If an employee lodges a complaint for violence, harassment or sexual harassment on the work floor, (s)he is protected against dismissal during a specific period (12 months as from the complaint and until 3 months after a final judgment if the case was brought before a court). If the employment contract is terminated during this protection period, the employer must prove that the employment contract was terminated for reasons unrelated to the complaint of the employee.

A controversy arose as to when the protection period starts. Some employees try to obtain protected status as soon as they fear that their employment contract may be terminated and preemptively file a complaint for violence, harassment or sexual harassment on the work floor prior to such a termination.

In some cases, the employers had not yet been informed about the complaint and terminated the employment contract. After the termination, the employee claimed a protection indemnity (equal to 6 months' salary).

Despite the fact that the employers were unaware of the complaint at the time of termination and that the reason(s) for termination could thus not be linked to the complaint, some labour courts held that the employee was entitled to the protection indemnity. These courts reasoned that the employer "should have been aware" that a complaint was about to be filed by the employee if the employee had already mentioned being harassed and if the employer failed to prove that the employment contract had been terminated for reasons unrelated to the complaint.

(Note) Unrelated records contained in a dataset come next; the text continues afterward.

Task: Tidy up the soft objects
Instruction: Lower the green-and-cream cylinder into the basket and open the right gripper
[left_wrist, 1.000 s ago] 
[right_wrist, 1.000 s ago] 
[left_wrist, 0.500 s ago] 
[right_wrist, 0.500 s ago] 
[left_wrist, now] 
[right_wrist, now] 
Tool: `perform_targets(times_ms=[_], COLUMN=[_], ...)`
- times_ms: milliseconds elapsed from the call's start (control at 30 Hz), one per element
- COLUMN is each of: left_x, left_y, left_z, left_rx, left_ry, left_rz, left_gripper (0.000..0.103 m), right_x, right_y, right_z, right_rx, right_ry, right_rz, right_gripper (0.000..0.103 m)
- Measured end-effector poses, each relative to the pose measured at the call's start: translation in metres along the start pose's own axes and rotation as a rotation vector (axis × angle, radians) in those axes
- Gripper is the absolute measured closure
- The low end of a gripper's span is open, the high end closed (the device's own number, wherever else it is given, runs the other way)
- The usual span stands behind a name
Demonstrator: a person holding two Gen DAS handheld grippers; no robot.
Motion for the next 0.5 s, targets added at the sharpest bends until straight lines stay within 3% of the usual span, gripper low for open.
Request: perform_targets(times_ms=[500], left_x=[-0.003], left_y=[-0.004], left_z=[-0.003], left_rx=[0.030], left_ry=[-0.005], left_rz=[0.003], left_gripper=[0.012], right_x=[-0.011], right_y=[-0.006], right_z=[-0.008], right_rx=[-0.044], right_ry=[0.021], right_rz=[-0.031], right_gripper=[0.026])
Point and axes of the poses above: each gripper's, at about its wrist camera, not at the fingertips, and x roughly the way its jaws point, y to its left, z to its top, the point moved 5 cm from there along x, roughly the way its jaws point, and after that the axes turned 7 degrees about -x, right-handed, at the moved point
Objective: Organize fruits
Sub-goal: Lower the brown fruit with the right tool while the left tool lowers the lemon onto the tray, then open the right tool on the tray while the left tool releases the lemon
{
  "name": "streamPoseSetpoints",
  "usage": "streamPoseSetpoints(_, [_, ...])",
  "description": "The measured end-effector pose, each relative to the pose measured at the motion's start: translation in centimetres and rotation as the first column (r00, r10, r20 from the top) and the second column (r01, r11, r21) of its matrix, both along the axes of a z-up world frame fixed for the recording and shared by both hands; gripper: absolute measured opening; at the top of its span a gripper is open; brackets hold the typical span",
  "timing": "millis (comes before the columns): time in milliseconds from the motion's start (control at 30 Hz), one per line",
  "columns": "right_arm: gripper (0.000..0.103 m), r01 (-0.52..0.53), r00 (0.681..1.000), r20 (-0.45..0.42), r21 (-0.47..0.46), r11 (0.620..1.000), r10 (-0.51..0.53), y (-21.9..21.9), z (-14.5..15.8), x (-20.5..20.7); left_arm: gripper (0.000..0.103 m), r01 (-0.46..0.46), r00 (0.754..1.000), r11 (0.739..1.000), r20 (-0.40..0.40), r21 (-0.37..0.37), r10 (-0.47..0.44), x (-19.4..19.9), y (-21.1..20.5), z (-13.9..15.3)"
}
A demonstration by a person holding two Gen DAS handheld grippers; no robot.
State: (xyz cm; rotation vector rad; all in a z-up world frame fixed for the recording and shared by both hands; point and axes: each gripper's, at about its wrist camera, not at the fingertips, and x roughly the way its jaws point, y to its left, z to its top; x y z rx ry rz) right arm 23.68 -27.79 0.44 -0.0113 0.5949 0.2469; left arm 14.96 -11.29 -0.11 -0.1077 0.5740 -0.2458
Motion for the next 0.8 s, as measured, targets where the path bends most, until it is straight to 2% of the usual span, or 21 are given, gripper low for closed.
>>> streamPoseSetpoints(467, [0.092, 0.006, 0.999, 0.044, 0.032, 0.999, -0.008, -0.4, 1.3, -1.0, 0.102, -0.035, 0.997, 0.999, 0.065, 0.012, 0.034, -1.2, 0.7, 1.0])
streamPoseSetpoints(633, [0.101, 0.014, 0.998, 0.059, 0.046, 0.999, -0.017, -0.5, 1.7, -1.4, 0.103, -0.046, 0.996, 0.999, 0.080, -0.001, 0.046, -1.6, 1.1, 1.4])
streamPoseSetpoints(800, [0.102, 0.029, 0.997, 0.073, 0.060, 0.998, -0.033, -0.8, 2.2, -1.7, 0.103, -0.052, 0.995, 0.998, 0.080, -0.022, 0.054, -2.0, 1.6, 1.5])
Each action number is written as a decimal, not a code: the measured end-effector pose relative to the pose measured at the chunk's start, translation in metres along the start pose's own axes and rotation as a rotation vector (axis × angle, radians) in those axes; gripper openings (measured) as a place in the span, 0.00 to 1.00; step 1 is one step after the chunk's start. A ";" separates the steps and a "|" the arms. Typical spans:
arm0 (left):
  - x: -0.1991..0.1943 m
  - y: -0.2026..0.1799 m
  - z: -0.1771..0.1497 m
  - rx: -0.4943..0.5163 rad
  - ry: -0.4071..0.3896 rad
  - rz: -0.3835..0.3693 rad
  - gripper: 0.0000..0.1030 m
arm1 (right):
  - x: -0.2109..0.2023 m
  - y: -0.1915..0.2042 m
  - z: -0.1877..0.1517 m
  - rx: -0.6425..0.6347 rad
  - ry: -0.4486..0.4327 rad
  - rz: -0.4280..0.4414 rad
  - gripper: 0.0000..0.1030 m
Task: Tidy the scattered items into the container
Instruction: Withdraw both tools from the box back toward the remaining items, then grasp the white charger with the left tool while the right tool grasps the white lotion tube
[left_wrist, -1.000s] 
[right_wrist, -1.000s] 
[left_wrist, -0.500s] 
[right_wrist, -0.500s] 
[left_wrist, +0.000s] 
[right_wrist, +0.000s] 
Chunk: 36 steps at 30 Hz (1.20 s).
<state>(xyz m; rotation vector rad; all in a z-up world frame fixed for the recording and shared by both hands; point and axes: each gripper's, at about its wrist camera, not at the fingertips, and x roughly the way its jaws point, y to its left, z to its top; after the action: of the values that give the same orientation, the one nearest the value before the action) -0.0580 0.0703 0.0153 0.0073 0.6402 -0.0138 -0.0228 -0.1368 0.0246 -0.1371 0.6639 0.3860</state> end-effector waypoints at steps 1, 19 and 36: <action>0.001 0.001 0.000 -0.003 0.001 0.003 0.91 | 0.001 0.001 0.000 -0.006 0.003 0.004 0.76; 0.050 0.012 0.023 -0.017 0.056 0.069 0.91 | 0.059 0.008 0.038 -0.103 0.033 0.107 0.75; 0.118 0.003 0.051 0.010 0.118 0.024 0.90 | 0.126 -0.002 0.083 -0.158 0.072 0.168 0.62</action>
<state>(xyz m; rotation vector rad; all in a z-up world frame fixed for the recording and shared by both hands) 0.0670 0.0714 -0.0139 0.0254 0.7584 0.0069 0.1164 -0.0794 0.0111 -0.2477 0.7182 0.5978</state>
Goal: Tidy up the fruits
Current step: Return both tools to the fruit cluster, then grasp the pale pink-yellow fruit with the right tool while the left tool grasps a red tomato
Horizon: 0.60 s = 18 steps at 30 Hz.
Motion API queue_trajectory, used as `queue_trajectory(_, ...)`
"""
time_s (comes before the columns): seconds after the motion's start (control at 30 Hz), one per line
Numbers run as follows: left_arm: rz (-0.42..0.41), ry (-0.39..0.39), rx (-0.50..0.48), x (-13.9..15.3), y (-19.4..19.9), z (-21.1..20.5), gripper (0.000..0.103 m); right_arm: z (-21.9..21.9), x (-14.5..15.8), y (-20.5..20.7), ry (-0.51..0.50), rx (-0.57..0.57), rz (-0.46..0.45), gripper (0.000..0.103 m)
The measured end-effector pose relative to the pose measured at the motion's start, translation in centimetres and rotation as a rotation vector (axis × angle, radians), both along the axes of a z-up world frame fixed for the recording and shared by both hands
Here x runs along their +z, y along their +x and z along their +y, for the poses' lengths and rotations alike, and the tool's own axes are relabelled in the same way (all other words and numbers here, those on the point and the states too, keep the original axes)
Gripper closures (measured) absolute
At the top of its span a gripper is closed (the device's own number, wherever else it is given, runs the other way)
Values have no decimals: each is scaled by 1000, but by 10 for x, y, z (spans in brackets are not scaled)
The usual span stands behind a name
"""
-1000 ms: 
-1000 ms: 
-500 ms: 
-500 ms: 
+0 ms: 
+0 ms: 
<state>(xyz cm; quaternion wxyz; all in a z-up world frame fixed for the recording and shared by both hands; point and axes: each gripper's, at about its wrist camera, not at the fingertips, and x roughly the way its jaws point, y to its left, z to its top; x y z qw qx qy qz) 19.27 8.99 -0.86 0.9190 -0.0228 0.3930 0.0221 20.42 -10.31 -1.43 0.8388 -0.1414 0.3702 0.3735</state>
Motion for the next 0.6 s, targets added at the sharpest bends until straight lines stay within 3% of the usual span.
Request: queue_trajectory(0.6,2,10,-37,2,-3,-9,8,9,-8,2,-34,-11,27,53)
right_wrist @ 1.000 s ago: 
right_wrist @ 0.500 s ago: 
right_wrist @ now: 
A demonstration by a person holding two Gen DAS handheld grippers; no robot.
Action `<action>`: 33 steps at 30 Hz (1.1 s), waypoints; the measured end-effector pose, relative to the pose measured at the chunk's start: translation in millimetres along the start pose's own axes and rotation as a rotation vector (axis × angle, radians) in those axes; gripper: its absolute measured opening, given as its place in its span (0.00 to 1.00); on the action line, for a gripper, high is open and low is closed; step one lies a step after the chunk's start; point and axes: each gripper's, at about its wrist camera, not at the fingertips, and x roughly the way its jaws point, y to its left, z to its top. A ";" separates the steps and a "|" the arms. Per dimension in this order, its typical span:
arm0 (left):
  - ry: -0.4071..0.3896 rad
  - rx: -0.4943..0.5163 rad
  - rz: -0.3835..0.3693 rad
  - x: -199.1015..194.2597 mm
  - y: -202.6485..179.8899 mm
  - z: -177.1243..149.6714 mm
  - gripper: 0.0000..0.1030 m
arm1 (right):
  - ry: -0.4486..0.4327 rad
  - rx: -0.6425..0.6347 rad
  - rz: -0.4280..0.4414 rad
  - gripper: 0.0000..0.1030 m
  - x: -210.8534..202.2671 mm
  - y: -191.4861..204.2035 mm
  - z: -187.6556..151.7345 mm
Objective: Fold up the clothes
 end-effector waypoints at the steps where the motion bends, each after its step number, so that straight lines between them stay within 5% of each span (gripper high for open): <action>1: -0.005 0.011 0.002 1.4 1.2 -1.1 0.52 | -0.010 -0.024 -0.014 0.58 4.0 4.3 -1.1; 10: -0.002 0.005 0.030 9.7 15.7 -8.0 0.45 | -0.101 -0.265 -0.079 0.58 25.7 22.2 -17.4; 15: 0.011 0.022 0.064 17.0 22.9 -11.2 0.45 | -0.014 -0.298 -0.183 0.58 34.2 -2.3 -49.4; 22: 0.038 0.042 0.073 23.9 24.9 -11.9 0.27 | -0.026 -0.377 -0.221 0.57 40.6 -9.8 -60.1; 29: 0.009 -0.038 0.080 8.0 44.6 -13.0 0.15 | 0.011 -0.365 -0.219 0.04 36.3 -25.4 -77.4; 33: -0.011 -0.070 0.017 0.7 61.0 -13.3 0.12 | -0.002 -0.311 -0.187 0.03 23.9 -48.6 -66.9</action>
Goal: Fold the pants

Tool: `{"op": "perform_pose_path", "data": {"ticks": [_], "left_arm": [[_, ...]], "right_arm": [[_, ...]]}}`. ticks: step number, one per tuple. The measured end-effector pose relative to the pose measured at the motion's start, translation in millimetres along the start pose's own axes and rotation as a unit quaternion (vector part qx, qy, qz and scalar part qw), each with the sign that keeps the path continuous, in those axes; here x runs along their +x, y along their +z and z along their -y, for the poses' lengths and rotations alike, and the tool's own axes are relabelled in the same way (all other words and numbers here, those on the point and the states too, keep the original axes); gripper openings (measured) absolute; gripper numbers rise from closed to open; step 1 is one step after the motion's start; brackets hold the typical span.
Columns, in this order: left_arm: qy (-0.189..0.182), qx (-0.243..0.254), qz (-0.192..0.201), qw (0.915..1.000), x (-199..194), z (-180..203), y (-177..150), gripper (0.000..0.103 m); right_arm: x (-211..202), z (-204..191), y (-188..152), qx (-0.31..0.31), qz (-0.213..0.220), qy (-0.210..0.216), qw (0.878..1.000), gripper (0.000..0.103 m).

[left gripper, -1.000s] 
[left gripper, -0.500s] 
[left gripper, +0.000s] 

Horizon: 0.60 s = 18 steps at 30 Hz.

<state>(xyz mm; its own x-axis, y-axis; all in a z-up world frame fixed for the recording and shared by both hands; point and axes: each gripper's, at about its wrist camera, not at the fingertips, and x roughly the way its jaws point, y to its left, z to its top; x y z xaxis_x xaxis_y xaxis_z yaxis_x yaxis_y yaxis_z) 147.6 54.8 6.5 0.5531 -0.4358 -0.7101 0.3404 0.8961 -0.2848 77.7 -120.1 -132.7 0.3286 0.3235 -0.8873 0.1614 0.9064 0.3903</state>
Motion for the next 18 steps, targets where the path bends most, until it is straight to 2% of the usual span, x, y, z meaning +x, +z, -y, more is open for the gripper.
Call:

In its judgment of 3 March 2014 (S.12.0110.F), the Supreme Court (Hof van Cassatie/Cour de Cassation) confirmed a judgment of the Labour Court of Appeals of Liège, section Neufchâteau, regarding the starting date of the protection period against dismissal. In the case before that court, an employee had informed the prevention advisor about harassment on the work floor and the prevention advisor had informed the employee that he could lodge an official complaint in accordance with applicable rules. The employment contract was terminated and one day later the employee filed his formal complaint with the prevention advisor.

The Supreme Court held that, based on the then applicable version of the Law of 4 August 1996 regarding the well-being of employees during the performance of their work (Wet betreffende het welzijn van de werknemers bij de uitvoering van hun werk/Loi relative au bien-être des travailleurs lors de l'exécution de leur travail – the Law of 4 August 1996), the starting date of the protection period is not the date of the lodging of the complaint, but the date on which the employer was informed about the complaint.

Recently, the Law of 4 August 1996 was modified by the Law of 28 February 2014 completing the Law of 4 August 1996 regarding the well-being of employees during the performance of their work concerning the prevention of psycho-social risks on the work floor, including violence, harassment and sexual harassment on the work floor (Wet tot aanvulling van de wet van 4 augustus 1996 betreffende het welzijn van de werknemers bij de uitvoering van hun werk wat de preventie van psychosociale risico's op het werk betreft, waaronder inzonderheid geweld, pesterijen en ongewenst seksueel gedrag op het werk/Loi complétant la loi du 4 août 1996 relative au bien-être des travailleurs lors de l'exécution de leur travail quant à la prévention des risques psychosociaux au travail dont, notamment, la violence et le harcèlement moral ou sexuel au travail). As a result of this change, the employees are protected as from the moment on which the complaint is accepted by the prevention advisor. This new rule does not apply to dismissals that occurred prior to 1 September 2014. For those dismissals, the above judgment of the Supreme Court remains relevant.